■ **ABOUT THIS EXERCISE**
Whenever a line in the listing contains "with", copy that line.

■ **SOURCE DATA**
# # # # #

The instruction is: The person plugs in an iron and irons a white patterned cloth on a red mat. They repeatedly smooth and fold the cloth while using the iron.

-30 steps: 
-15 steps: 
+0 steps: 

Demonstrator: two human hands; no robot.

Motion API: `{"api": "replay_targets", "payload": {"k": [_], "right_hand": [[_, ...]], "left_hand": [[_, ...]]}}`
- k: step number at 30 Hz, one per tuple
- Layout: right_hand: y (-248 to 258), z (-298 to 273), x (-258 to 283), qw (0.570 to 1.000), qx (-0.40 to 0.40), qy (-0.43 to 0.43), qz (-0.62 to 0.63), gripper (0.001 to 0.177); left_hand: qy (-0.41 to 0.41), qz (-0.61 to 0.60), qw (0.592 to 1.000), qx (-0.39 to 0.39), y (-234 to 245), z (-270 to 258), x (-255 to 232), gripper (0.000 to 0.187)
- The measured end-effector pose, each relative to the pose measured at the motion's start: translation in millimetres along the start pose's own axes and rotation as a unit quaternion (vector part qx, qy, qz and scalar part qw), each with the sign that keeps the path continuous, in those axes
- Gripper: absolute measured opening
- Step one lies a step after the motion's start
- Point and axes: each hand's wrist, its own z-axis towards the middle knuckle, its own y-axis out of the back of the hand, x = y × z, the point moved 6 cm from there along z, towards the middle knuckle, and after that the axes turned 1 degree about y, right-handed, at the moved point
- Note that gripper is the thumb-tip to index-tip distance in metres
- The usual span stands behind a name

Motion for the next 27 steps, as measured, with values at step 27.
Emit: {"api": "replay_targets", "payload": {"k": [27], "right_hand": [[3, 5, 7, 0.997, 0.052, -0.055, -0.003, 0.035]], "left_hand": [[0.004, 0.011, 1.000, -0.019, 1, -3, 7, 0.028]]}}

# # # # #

■ **TASK ANSWER**
- The measured end-effector pose, each relative to the pose measured at the motion's start: translation in millimetres along the start pose's own axes and rotation as a unit quaternion (vector part qx, qy, qz and scalar part qw), each with the sign that keeps the path continuous, in those axes
Motion for the next 27 steps, as measured, with values at step 27.

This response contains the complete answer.